Hidup susah tidak menyurutkan Poerwadi untuk meraih gelar dokter. Bahkan di tahun-tahun terakhir kuliah, ia tinggal di masjid kampus karena tak ada biaya. Seluruh perjuangan itu akhirnya terbayar ketika gelar dokter berhasil digenggam pada 1974.

Karena berasal dari keluarga tidak mampu, Poerwadi hanya punya pilihan bekerja sebagai dokter Inpres. Ia ditempatkan di Kecamatan Bungku, Kabupaten Poso, Sulawesi Tengah, sebagai dokter Inpres kelima. Sebelum Poerwadi datang, daerah ini tidak pernah dijamah dokter dan masih kental dengan kekuatan magis.

Meski ditempatkan di daerah terpencil, dr Poerwadi tetap bersyukur, termasuk saat Puskesmas yang dijalankannya tidak pernah didatangi pasien. Waktu itu, orang yang sakit lebih memilih berobat ke bidan atau perawat yang membuka praktik di rumah.

Namun Poerwadi tidak kehilangan akal. Ia berusaha merangkul bidan dan perawat desa dengan menularkan ilmunya kepada mereka. Lambat laun, kedua tenaga kesehatan ini menyarankan pasien untuk berobat ke Puskesmas. Mereka menilai dokter yang bertugas lebih pandai dan punya
kemampuan lebih.

“Upaya ini saya tempuh karena saya tidak mau menentang arus yang bisa merugikan saya sendiri,” katanya.

Hanya saja, selama bertugas di Bungku, Poerwadi harus mengubur keinginan dan cita-cita untuk menjadi dokter spesialis. Wajar saja, sebelum kedatangannya, Kecamatan Bungku tidak pernah memiliki dokter. Warga setempat juga sangat menyayanginya dan tidak ingin Poerwadi pindah ke tempat lain.

“Waktu itu saya tidak punya angan-angan akan jadi seperti sekarang,” kata Poerwadi yang kini menjabat Kepala Gedung Bedah Pusat Terpadu (GBPT) RSUD dr Soetomo.

Tapi, Allah menggariskan lain. Poerwadi akhirnya bisa kembali ke tanah Jawa dan melanjutkan pengabdian di Magetan. Di kabupaten yang terletak
di kaki Gunung Lawu ini, ia kembali membangun impian menjadi dokter spesialis. Penghasilan sebagai dokter di RS milik pemerintah sedikit demi sedikit disisihkan untuk biaya pendidikan dokter spesialis.

“Selama di Bungku, saya tidak bisa menabung karena gaji saya hanya cukup untuk hidup. Itu pun sering dibayar tiga atau enam bulan sekali karena petugas tidak setiap bulan mengambil gaji di kabupaten yang perjalanannya makan waktu dua minggu memakai perahu,” katanya.
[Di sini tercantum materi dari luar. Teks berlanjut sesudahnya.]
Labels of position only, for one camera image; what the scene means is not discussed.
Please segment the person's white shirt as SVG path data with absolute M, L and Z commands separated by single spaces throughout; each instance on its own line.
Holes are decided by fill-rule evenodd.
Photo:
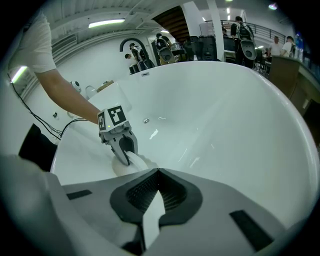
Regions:
M 56 68 L 52 55 L 50 23 L 41 9 L 32 16 L 19 33 L 7 69 L 12 71 L 22 66 L 37 74 Z

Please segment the black office chair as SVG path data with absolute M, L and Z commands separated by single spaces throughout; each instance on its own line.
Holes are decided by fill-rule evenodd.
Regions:
M 198 37 L 198 42 L 202 45 L 201 59 L 203 61 L 217 61 L 216 38 L 213 35 L 202 35 Z

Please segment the dark brown table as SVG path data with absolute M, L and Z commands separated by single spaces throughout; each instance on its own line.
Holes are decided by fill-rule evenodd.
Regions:
M 320 104 L 320 80 L 301 61 L 272 57 L 268 79 L 304 116 L 311 104 Z

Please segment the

Tiga tahun mengabdi di Magetan, Poerwadi akhirnya bisa mewujudkan keinginan dan menempuh pendidikan dokter spesialis di Unair. Berkat kesempatan itu, Poerwadi kemudian mendapat kesempatan bergabung di RSUD dr Soetomo dan menjadi pengajar juniornya.

“Saya menjalani semuanya seperti air mengalir. Kita tidak perlu menentang arus tapi tetap berusaha untuk mencapai tujuan. Dan, tidak lupa mensyukuri pemberian Tuhan dalam kondisi apa pun,” kata pria yang gemar bersepeda menelusuri kampung-kampung di sekitar tempat tinggalnya ini.